Тут уже и я ощетинилась.
— Знаете что, — говорю, — я тоже не приветствую того, что Шандонне будут судить в Нью-Йорке.
— Прекрасно вас понимаю.
— Очень сомневаюсь.
— Мы тут кое-что обсудили с вашим дорогим мистером Райтером. Я могу в точности рассказать вам, как будет проходить суд над монсеньором Шандонне, если он останется в Виргинии. — Бергер говорит спокойно, со знанием дела и самую малость с издевкой. — Суд закроет глаза на то, что он выдавал себя за полицейского, а покушение на жизнь низведет до проникновения в жилище с преступными намерениями. — Она помедлила, наблюдая за моей реакцией. — Он ведь вас пальцем не тронул, вот в чем загвоздка.
— Было бы куда хуже, если бы тронул, — отвечаю я, стараясь демонстрировать пробуждающуюся неприязнь.
— Да, он, может, и занес молоток для удара, но фактически так вас и не коснулся. — Не сводит с меня глаз. — За что мы все ему очень признательны.
— Знаете, есть поговорка: почитают тебя только в гробу. — Беру чашку кофе.
— Райтер готов сильно расстараться, чтобы все обвинения вынести на единое слушание. К тому же вы кем себя видите на суде? Экспертом? Свидетелем? Или жертвой? Тут вопиющее противоречие. Вы либо будете выступать как судмедэксперт, и тогда нападение на вас вообще никто рассматривать не станет, либо будете фигурировать как уцелевшая жертва, и тогда по вашему делу будет свидетельствовать кто-то другой. А то и хуже. — Она умолкла для пущей значимости. — Райтер просто будет ссылаться на ваши отчеты. У него это, похоже, входит в привычку, насколько я наслышана.
— У этого клоуна поджилки дырявые, как носки, — говорит Марино. — А док права: нельзя Шандонне спускать с рук того, что он сделал с ней и с теми двумя беднягами. По нему электрический стул плачет. Уж тут бы мы его точно поджарили.
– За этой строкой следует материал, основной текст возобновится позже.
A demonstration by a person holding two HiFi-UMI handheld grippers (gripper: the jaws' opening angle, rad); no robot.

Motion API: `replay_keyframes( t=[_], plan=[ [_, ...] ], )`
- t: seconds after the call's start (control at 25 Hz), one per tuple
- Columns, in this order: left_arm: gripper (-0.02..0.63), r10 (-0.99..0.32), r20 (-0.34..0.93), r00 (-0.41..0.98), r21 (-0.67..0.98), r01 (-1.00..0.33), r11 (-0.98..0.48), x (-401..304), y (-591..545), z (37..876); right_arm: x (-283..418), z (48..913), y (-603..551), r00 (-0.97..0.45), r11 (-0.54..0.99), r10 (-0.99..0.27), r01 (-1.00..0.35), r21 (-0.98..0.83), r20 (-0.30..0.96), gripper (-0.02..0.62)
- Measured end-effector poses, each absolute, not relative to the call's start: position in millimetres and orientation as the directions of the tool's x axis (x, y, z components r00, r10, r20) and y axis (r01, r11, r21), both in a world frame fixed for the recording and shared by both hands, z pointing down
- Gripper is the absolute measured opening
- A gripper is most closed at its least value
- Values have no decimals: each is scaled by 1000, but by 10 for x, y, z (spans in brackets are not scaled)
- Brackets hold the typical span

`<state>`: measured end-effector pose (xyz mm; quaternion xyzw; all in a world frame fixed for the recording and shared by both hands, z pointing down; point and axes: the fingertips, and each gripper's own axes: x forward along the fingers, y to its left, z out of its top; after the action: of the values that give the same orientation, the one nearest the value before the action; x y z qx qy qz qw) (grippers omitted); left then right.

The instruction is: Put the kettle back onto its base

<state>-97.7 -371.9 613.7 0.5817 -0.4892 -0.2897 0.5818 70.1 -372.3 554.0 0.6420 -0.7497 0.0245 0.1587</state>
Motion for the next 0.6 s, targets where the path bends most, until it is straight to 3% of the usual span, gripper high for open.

— При условии, что доктора Скарпетту не дискредитируют как свидетеля. Знаете, капитан, шустрый защитник быстренько воду замутит: свидетель пребывает в стрессе и сторона заинтересованная.
— Да не важно, — говорит Марино. — Шандонне все равно здесь судить не будут. Я же не маленький. Быстренько его умыкнули, теперь засадят где-нибудь, и можно умничать сколько угодно, нас к суду и на пушечный выстрел не подпустят.
— А что он там натворил в Нью-Йорке, два года назад? — спрашиваю я. — Ты наслышан?
— Ха, — изрекает Марино, поражая своей осведомленностью. — Это отдельная история.
— Может ли статься, что у его семейки есть лапа и в моем любимом городе? — незатейливо предполагает Бергер.
— Да у них наверняка свой пентхаус, — кривится Марино.
— А в Ричмонде? — продолжает Бергер. — Ведь Ричмонд — перевалочный пункт у контрабандистов по трассе Нью-Йорк — Майами.
— Еще какой, — отвечает Марино. — Пока их хорошенько не прижали, Ричмонд они здорово обрабатывали. А теперь пойман с наркотой или оружием — получай срок в федералке. Впрочем, если группа и в Майами развернулась — а это нам доподлинно известно благодаря Люси, которая здорово там набедокурила, — и если у них есть связи с Нью-Йорком, тогда ничего удивительного, что товар и в Ричмонд когда-то заносило.
— «Заносило»? — вопрошает Бергер. — А может, и по сей день «заносит»?
— Думаю, Управлению по борьбе с контрабандой здесь еще порядком работы. Разгребать и разгребать, — говорю я.
— Ага, — хмыкает Марино.
Многозначительная пауза, которую нарушает Бергер:
— Ладно, раз уж вы сами об этом заговорили. — Судя по всему, она намерена поведать нечто, что мне придется не по вкусу. — Как видно, у АТФ появились проблемы. А заодно и у ФБР, И у французской полиции. Они намеревались под предлогом ареста Шандонне получить ордер на обыск семейного особняка. Надеялись найти там что-нибудь незаконное и прикрыть всю шарашку. Только вот есть одно «но»: непонятно, как привязать Шандонне к семье. Мы ничем не можем доказать его личность: ни паспорта, ни свидетельства о рождении, ни водительских прав — никаких свидетельств того, что этот нелепый человек вообще существует. Только ДНК — настолько сходная с ДНК найденного в вашем порту человека, что есть основания считать их родственниками. Вероятно, даже братьями. Однако присяжных это не убедит. Нужно нечто более осязаемое.